RENEE MONTAGNE, HOST:
The amount of digital being stored today is ballooning. And is boomed in what is known as big data, is expected to produce thousands of new jobs over the next several years - especially in the high-tech hub around Boston.
DAVID GREENE, HOST:
From member station WBUR, Curt Nickisch has this report.
CURT NICKISCH, BYLINE: Go to a server farm today, and you will freeze. The air conditioning is running full blast non-stop to keep the computers from overheating, rows and rows of them, lights blinking away. There are hundreds in the same amount of space as a single mainframe from decades ago.
SAM MADDEN: Computers are now millions of times faster. Storage is millions of times larger.
NICKISCH: But Sam Madden, a professor at Massachusetts Institute of Technology, says today's computers still basically store and handle data the same way they did back in the 1970s. And he says that just doesn't cut it anymore.
MADDEN: It's time to kind of rethink these designs to say how we would build things differently now for this new kind of data.
NICKISCH: Big data. That's the catchphrase for the trillions of gigabytes that are being recorded and stored nowadays, all our online transactions, the booming number of digital sensors out there, satellite images, the smartphones we carry, more complex data, and more of it.
JUSTIN RATTNER: The amount of data involved is so overwhelming.
NICKISCH: That's Justin Rattner. He's the chief technology officer of Intel Corporation. You probably have an Intel chip in your personal computer. Rattner thinks big data presents opportunities that could be as big as the personal computing revolution or the Internet.
RATTNER: Very transformational. It definitely warrants Intel's attention.
NICKISCH: It may be that his California-based company has to design new processors to handle these giant, complex, ever-growing databases. It may mean redesigning computers so they can feed more data to the processors right when someone wants to find out something.
RATTNER: This is not, you know, like running the accounts receivable program overnight, so that when everybody comes into the office the next morning, they know who's paid and who hasn't paid. I mean, this is right now, real time. We're going to need extremely fast access to that information.
NICKISCH: To figure out what kind of new technologies will be needed to make sense of big data, Intel is opening a research and development center at MIT. One reason the California company chose the Boston-area university is because the city is already home to around 100 companies working on big data problems.
MARILYN MATZ: What do we do? We build software tools for data scientists.
NICKISCH: Marilyn Matz is the CEO of one of them, a company called Paradigm4. One of her clients is an insurance firm that would like to offer auto coverage on the fly. Meaning, you only buy insurance when you take your car out of the garage.
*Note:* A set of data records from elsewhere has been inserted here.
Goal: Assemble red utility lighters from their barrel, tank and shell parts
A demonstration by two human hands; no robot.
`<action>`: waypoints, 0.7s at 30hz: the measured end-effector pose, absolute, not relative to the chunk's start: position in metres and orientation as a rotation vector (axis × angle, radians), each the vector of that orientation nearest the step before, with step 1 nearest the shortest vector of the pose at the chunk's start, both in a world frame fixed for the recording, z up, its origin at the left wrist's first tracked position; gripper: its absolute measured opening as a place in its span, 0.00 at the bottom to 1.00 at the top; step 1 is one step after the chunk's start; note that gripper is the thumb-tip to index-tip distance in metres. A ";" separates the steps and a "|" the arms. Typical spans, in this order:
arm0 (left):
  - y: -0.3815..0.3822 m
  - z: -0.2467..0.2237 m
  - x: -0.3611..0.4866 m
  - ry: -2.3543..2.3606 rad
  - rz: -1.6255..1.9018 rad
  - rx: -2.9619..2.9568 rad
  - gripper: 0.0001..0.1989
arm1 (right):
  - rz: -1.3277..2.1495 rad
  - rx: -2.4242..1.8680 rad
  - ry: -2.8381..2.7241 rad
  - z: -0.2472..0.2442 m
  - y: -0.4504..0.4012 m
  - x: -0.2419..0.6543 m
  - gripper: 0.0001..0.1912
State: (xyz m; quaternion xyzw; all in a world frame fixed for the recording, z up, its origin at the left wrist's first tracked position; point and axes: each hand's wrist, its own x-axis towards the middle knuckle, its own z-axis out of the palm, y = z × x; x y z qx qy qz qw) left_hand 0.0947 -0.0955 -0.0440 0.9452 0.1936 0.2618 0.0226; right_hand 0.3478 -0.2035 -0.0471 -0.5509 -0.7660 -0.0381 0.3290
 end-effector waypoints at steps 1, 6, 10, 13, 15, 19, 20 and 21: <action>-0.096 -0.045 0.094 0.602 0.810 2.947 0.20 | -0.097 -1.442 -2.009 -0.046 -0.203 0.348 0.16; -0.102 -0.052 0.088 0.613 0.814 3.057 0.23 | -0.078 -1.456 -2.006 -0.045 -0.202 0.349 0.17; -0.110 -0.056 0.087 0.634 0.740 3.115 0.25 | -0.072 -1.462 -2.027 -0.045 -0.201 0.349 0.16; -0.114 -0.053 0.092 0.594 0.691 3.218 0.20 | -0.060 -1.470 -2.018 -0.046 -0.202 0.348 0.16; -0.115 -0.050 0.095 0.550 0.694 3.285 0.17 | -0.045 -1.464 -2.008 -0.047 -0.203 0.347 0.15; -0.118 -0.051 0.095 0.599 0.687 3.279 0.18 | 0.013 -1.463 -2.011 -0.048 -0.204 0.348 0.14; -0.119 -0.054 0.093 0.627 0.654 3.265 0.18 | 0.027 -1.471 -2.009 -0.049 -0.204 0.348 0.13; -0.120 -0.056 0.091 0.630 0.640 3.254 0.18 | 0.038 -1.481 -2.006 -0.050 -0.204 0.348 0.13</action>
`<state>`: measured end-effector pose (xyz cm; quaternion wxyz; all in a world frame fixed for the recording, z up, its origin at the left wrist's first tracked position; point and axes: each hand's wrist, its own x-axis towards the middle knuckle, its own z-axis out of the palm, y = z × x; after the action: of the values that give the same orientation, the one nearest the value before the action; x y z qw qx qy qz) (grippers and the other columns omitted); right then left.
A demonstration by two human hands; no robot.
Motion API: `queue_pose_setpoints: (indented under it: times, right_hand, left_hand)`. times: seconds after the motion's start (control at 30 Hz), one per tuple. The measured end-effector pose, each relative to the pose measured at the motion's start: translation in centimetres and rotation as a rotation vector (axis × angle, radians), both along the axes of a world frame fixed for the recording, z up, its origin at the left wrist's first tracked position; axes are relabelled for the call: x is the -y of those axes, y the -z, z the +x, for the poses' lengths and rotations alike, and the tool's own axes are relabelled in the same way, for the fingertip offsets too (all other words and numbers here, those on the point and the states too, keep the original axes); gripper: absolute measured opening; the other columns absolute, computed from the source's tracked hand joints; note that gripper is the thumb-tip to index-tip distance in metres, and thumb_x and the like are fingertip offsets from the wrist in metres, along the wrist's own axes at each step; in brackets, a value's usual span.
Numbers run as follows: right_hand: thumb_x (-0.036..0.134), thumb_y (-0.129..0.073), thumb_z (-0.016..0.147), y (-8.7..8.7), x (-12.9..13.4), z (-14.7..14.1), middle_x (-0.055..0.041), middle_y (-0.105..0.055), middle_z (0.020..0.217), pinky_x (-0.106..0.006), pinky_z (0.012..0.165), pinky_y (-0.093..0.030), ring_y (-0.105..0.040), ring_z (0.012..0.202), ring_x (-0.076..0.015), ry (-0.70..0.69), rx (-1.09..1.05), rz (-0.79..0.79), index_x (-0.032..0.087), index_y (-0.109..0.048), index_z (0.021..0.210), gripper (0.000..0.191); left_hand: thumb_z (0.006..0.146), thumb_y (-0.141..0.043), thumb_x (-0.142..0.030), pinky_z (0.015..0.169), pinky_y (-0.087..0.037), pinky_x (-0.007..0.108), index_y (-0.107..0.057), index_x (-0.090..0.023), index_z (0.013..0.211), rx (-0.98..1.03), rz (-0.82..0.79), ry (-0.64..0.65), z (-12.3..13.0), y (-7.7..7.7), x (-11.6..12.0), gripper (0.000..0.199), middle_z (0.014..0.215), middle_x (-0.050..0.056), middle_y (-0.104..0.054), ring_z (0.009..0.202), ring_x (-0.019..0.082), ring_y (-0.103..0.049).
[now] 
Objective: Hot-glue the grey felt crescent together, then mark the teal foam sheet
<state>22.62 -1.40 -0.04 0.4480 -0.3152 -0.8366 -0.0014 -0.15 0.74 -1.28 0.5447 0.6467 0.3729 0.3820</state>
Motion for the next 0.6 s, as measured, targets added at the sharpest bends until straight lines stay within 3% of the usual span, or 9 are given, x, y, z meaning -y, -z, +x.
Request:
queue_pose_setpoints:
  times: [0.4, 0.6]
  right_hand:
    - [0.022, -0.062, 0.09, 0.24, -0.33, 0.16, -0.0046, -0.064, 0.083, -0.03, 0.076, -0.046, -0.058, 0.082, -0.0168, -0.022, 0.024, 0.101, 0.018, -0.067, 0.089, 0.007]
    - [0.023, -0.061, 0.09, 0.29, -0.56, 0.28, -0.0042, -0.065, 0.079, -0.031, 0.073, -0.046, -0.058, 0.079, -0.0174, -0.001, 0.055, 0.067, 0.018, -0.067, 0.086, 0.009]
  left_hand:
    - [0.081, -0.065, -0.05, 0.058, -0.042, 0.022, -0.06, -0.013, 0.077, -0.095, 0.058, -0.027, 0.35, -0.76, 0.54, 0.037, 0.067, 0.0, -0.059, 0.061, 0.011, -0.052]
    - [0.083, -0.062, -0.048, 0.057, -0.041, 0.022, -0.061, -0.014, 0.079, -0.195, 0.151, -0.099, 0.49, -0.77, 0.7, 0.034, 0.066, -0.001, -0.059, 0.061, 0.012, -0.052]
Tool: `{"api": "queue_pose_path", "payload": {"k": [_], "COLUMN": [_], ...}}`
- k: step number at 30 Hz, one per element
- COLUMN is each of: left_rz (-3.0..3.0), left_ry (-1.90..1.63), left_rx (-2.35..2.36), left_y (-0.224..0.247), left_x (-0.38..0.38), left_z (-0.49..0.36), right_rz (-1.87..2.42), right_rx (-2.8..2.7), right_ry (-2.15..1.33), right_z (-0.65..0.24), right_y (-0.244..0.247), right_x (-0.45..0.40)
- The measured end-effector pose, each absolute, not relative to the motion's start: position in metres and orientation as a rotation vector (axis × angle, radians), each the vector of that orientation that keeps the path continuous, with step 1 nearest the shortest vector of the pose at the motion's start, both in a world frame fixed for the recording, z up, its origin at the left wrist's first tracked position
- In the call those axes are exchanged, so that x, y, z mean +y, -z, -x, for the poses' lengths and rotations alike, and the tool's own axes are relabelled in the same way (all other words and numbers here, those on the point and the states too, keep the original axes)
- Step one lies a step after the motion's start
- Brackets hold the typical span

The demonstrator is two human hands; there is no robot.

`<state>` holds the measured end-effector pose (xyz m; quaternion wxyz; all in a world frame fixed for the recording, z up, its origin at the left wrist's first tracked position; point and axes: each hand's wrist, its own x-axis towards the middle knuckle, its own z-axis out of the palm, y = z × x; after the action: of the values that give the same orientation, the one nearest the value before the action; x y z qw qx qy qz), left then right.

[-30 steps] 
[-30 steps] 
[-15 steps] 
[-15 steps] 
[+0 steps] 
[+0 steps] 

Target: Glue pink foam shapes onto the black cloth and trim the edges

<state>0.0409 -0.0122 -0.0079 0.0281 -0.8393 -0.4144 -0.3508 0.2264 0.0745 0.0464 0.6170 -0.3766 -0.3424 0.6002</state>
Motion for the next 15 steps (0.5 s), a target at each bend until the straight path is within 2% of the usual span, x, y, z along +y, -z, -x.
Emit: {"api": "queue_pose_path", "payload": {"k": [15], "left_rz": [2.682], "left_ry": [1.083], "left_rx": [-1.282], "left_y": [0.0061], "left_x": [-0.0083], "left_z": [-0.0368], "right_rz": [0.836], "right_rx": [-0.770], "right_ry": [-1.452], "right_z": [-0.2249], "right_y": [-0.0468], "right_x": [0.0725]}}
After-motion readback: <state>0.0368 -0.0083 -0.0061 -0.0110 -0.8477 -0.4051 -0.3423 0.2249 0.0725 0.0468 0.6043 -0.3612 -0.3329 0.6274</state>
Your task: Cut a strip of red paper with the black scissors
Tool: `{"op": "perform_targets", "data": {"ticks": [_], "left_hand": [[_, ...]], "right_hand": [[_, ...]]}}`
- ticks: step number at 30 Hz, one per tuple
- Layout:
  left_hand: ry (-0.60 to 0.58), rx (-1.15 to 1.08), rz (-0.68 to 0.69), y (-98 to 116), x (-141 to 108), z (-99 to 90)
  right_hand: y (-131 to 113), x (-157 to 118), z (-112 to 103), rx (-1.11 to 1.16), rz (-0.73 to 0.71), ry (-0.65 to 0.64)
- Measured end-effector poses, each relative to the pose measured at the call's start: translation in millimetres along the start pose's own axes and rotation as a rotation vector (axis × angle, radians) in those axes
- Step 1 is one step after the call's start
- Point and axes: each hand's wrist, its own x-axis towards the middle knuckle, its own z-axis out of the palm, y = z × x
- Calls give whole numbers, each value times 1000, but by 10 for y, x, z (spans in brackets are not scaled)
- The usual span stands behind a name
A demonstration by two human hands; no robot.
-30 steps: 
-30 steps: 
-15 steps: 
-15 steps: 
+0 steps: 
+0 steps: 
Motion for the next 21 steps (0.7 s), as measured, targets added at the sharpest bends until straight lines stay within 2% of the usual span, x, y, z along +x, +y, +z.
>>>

MATZ: In your car right now, when you plunk in an address, and it comes back and says: there are three routes. Now imagine that for each route, it would tell you the insurance you would pay for that route at that time of day.
NICKISCH: Matz's company's software would help the insurance company perform that complex calculation from multiple, giant datasets in real time. Her company's in Boston because a lot of the companies she works with are here, too. Pharmaceutical firms researching reams of genetic data. Financial services firms, also, she says.
MATZ: You always produce better tools when you're working closely with people who ask the right questions, and you can facilitate their work.
NICKISCH: That kind of collaboration is expected to create 15,000 big data jobs here over the next six years.